- _INSTRUCTIONS FOR THE TASK_: Output the data below exactly, without images.

------------

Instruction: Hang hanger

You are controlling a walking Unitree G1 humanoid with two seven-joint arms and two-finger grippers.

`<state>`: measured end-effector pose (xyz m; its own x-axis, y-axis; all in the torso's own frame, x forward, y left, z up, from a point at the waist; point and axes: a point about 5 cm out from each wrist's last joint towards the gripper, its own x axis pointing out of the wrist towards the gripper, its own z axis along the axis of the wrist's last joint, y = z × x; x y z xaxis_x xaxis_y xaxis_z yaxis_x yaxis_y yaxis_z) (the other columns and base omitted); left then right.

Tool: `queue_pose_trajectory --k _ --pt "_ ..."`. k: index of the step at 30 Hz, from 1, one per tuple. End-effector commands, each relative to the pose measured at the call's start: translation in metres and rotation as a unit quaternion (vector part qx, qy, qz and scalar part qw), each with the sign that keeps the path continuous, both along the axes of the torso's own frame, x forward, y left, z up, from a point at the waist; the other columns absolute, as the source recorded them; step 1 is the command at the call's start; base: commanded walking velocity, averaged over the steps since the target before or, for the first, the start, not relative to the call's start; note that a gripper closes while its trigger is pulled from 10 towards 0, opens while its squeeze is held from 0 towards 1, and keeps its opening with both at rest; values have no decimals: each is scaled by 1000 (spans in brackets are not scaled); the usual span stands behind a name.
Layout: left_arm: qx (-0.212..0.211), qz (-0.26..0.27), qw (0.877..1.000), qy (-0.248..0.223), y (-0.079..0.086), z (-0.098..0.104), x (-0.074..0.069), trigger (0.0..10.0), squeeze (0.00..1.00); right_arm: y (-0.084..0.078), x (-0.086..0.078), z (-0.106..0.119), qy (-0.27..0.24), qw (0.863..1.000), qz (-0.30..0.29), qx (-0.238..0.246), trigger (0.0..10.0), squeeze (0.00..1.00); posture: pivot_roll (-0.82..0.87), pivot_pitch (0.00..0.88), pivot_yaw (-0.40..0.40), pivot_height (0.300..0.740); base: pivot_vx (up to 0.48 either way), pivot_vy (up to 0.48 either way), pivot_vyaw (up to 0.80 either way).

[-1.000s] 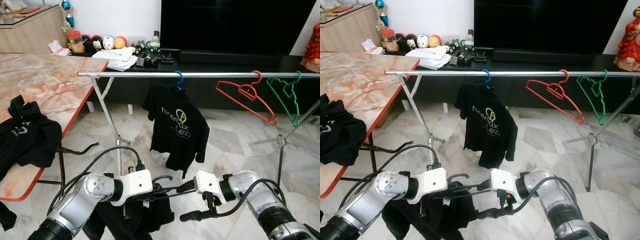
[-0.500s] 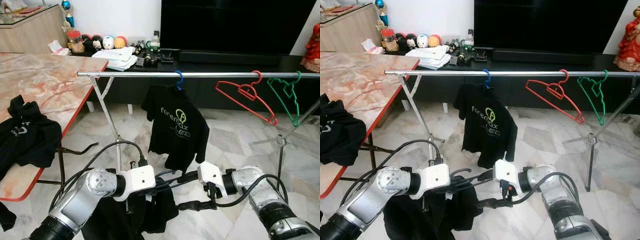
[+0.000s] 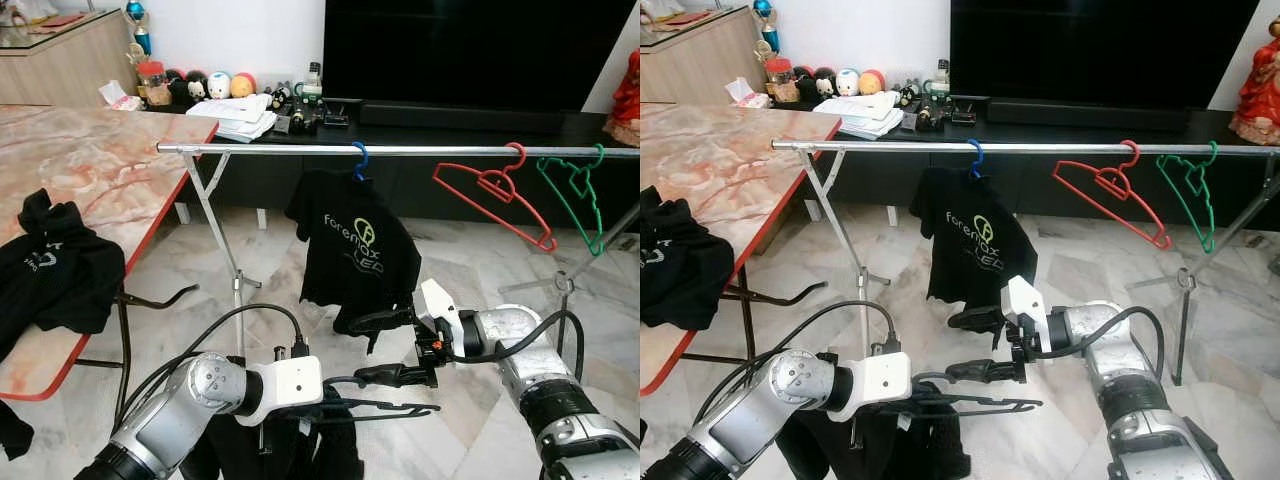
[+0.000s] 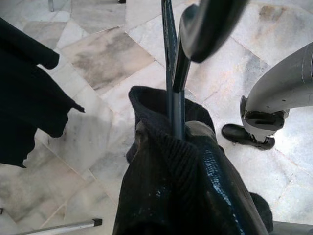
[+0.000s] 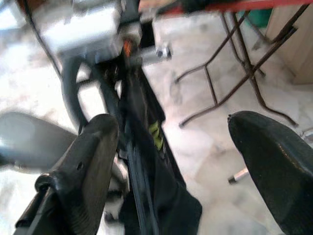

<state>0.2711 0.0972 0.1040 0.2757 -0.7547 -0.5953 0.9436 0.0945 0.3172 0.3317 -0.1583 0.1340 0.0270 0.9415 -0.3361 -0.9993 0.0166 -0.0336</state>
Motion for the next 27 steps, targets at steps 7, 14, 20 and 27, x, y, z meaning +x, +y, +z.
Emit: queue_pose_trajectory --k 7,14,20,27 --pt "30 -16 999 -22 2 9 3 10000 0 -10 -17 -41 -19 982 36 -185 10000 0 56 44 -12 740 0 0 0" --pt "34 -18 999 -32 0 12 4 10000 0 3 -6 -40 -96 980 -25 -174 10000 0 67 49 -17 740 0 0 0" --pt "36 -20 999 -35 -3 12 5 10000 0 12 -3 -36 -103 985 -36 -134 10000 0 69 56 -19 740 0 0 0" --pt "37 -19 998 -36 -4 13 7 10000 0 12 -11 -42 -60 989 9 -135 10000 0 68 61 -21 740 0 0 0"
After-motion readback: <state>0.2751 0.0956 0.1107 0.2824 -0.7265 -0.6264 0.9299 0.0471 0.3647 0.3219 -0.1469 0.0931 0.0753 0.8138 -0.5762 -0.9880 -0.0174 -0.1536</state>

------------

- _REPLY TO THE TASK_:
Instruction: Hang hanger

You are controlling a walking Unitree G1 humanoid with two seven-joint arms and two-finger grippers.

`<state>`: measured end-effector pose (xyz m; its own x-axis, y-axis; all in the torso's own frame, x forward, y left, z up, from a point at the waist; point and axes: a point about 5 cm out from each wrist's last joint towards the gripper, its own x axis pointing out of the wrist towards the gripper, its own z axis along the axis of the wrist's last joint, y = z × x; x y z xaxis_x xaxis_y xaxis_z yaxis_x yaxis_y yaxis_z) (the other columns and base omitted); left then right.

Tool: `queue_pose_trajectory --k _ --pt "_ ..."`. k: index of the step at 30 Hz, from 1, one per tuple. End-effector commands, each relative to the pose measured at the call's start: translation in metres and rotation as a unit quaternion (vector part qx, qy, qz and scalar part qw), each with the sign that keeps the path continuous, both along the axes of the torso's own frame, x forward, y left, z up, from a point at the waist; the other columns absolute, as the source recorded them; step 1 is the command at the call's start; base: commanded walking velocity, averaged over the steps since the target before or, for the first, the start, not relative to the call's start; note that a gripper closes while its trigger is pulled from 10 towards 0, opens while its squeeze is held from 0 towards 1, and keeps its opening with both at rest; values have no decimals: each is scaled by 1000 (spans in brackets are not scaled); the usual span stands behind a name.
Layout: left_arm: qx (-0.212..0.211), qz (-0.26..0.27), qw (0.877..1.000), qy (-0.248..0.223), y (-0.079..0.086), z (-0.098..0.104), x (-0.074..0.069), trigger (0.0..10.0), squeeze (0.00..1.00); right_arm: y (-0.084..0.078), x (-0.086..0.078), z (-0.106..0.119), qy (-0.27..0.24), qw (0.863..1.000), qz (-0.30..0.29), qx (-0.238..0.246), trigger (0.0..10.0), squeeze (0.00..1.00); posture: pivot_roll (-0.82..0.87), pivot_pitch (0.00..0.88), pivot_yaw (-0.40..0.40), pivot_height (0.300..0.740); base: pivot_vx (up to 0.48 either way), pivot_vy (up to 0.48 either way), pivot_vyaw (up to 0.80 either way).

[-1.000s] 
[-0.500s] 
[+0.000s] 
[+0.000s] 
[+0.000s] 

<state>0.2711 0.0972 0.1040 0.2757 -0.7547 -0.5953 0.9436 0.0945 0.3172 0.3317 -0.1583 0.1340 0.0270 0.9415 -0.3361 -0.9993 0.0166 -0.0336</state>
Motion for the next 27 steps, targets at steps 7, 14, 20 and 27, x, y, z meaning +x, +y, +z.
Emit: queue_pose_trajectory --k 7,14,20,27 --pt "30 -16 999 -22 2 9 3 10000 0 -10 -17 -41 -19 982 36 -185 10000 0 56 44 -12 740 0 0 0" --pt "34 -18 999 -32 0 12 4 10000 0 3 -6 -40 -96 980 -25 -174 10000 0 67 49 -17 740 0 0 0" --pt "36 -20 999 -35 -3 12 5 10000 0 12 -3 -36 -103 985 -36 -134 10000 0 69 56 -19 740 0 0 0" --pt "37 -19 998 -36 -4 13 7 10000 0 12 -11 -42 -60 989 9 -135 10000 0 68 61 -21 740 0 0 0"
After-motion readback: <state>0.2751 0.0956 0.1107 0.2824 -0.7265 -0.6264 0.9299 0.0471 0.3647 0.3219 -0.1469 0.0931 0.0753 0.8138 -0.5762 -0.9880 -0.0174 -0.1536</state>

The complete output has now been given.